Cuando Solimán el Magnífico subió al trono, con 25 años de edad, fue descrito por un enviado europeo como un hombre alto, pero fuerte y de rasgos delicados: “Su cuello es muy largo, su cara es delgada y tiene la nariz aguileña. Tiene un buen tono de piel, aunque tiende a palidecer. Se dice que es un señor muy sabio que disfruta del estudio, y todos esperan grandes bienes de su reinado”.
Mientras, un segundo embajador afirmaba: “Es un amable cordero que ha sustituido al fiero león”. El tiempo vendría a demostrar que nada más lejos de la realidad, pues el “amable cordero” que suponía que iba a ser Solimán no solo supo mantener los territorios conquistados por su padre Selim I, sino que los agrandó de tal manera que su imperio acabaría por abarcar desde Hungría hasta Irak y desde Yemen hasta las estepas rusas al oeste del mar Caspio.

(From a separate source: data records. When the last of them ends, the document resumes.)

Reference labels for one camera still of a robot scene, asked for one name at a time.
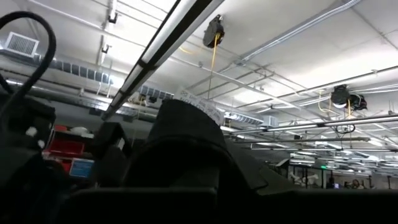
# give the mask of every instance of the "cable reel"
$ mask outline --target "cable reel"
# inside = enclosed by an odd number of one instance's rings
[[[363,95],[349,93],[347,85],[336,86],[331,93],[330,100],[336,108],[346,108],[353,111],[367,109],[368,105]]]
[[[223,25],[221,25],[222,20],[223,17],[221,15],[217,15],[212,21],[209,22],[209,26],[207,27],[205,35],[203,36],[204,46],[212,49],[219,45],[221,41],[223,41],[225,32]]]

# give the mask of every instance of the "yellow cord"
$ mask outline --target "yellow cord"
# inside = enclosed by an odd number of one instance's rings
[[[187,53],[187,54],[195,54],[195,53],[193,53],[191,51],[183,49],[182,47],[179,47],[178,49],[180,49],[182,52]]]
[[[351,102],[348,100],[348,118],[351,117]]]
[[[322,93],[319,92],[319,99],[321,99],[321,98],[322,98]],[[329,108],[328,108],[328,109],[322,108],[322,107],[321,107],[321,101],[318,101],[318,108],[319,108],[319,110],[320,110],[321,112],[324,112],[324,113],[333,113],[333,114],[337,114],[337,115],[338,115],[338,113],[336,113],[336,112],[334,112],[334,111],[331,110],[331,94],[329,94]]]
[[[203,50],[203,45],[200,45],[200,49],[197,52],[189,51],[189,50],[187,50],[187,49],[185,49],[183,47],[179,47],[178,49],[180,49],[182,52],[184,52],[186,54],[195,55],[195,54],[199,54]]]
[[[210,70],[210,80],[209,80],[209,89],[207,92],[207,99],[210,99],[210,88],[211,88],[211,80],[213,78],[213,69],[216,60],[216,51],[217,51],[217,40],[219,39],[220,34],[217,33],[214,41],[214,49],[213,49],[213,58],[211,59],[211,70]]]

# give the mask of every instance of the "person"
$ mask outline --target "person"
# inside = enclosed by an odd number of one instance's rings
[[[353,180],[352,188],[353,189],[364,189],[364,187],[361,184],[359,184],[359,181],[357,179]]]

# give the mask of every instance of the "black coiled cable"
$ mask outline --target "black coiled cable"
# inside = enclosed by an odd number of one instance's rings
[[[29,92],[29,90],[32,88],[32,86],[37,82],[37,80],[40,79],[40,77],[43,75],[43,73],[48,69],[48,67],[51,64],[52,59],[54,58],[55,51],[57,48],[57,40],[55,38],[55,34],[53,29],[51,28],[50,24],[41,16],[34,14],[33,12],[25,12],[25,11],[17,11],[17,12],[12,12],[10,14],[7,14],[0,18],[0,29],[2,29],[6,24],[17,20],[21,18],[28,18],[28,19],[33,19],[40,23],[45,31],[47,32],[49,36],[49,46],[47,47],[47,52],[44,55],[43,61],[40,63],[39,67],[36,69],[36,71],[32,74],[32,76],[29,77],[29,79],[21,86],[21,88],[13,93],[10,98],[7,100],[7,102],[3,105],[0,111],[0,120],[1,120],[1,127],[0,127],[0,136],[3,139],[7,139],[5,136],[7,133],[7,117],[8,114],[12,112],[12,106],[13,104],[17,103],[18,101],[21,101],[23,97]]]

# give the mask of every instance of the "air vent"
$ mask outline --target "air vent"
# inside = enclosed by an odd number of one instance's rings
[[[10,32],[4,49],[19,55],[33,58],[38,45],[38,40]]]
[[[276,128],[279,126],[279,121],[276,117],[264,116],[264,122],[260,126]]]

En total, en la época de mayor esplendor del Imperio otomano, es decir, en la de Solimán el Magnífico, este llegó a tener unos 12.000 km de fronteras.
El Imperio
La fama del padre de Solimán no era gratuita. Ya en el momento de su ascensión al trono en 1512 se significó por lo cruento de los sucesos que lo precedieron: tras destronar a su padre, el sultán Bayaceto II, mandó matar a sus hermanos y sobrinos para que ninguno de ellos le disputase el trono. No contento con esto, y en un alarde de macabra y cautelosa previsión, también mandó asesinar a todos sus hijos excepto al que había escogido como sucesor, Solimán, para que a él mismo no le ocurriese lo que le había sucedido a su padre.
En cualquier caso, se precipitó: Solimán se hallaba ejerciendo como gobernador en Manisa cuando le llegó la noticia de la prematura muerte de su padre –que apenas contaba 40 años de edad–, al parecer a causa del carbunco, una extraña enfermedad de la piel que habría desarrollado por su incesante e insalubre contacto con los caballos de batalla.
Y es que Selim I, en los apenas nueve años que duró su reinado, no llegó a pasar ni dos meses seguidos en Estambul, la capital. Tantas y tan continuas eran las campañas bélicas que emprendía.
A pesar del fatal resultado que para el propio Selim tuvo esta frenética actividad, las consecuencias que acarreó para Solimán y para el Imperio otomano fueron altamente positivas. Por el este, Selim I puso freno a las incursiones que llegaban continuamente desde las tierras persas del Imperio safávida. Por el sur, conquistó los territorios del Imperio mameluco, lo cual incluía Siria, Egipto, Palestina y los santos lugares de la península arábiga, es decir, Medina y La Meca.
La absorción del antiguo Imperio mameluco no solo procuró al sultanato otomano el prestigio de ser desde ese momento –y durante los cuatro siglos venideros– el guardián y custodio de los santos lugares del islam, sino también, en una perspectiva más prosaica y terrenal, le otorgó el control absoluto de las rutas internacionales de comercio a gran escala entre el Lejano Oriente y Europa a través de los puertos egipcios del mar Rojo.
Así pues, el imperio que Solimán heredó de su padre era infinitamente más rico, poderoso y temido de lo que nunca habría podido llegar a soñar doscientos años antes el fundador de aquella dinastía seminómada salida de las estepas de la Anatolia central. A Solimán se le conoce en Occidente con el sobrenombre del Magnífico precisamente por el esplendor y la opulencia de su corte, además de por su fama personal de hombre generoso y desprendido.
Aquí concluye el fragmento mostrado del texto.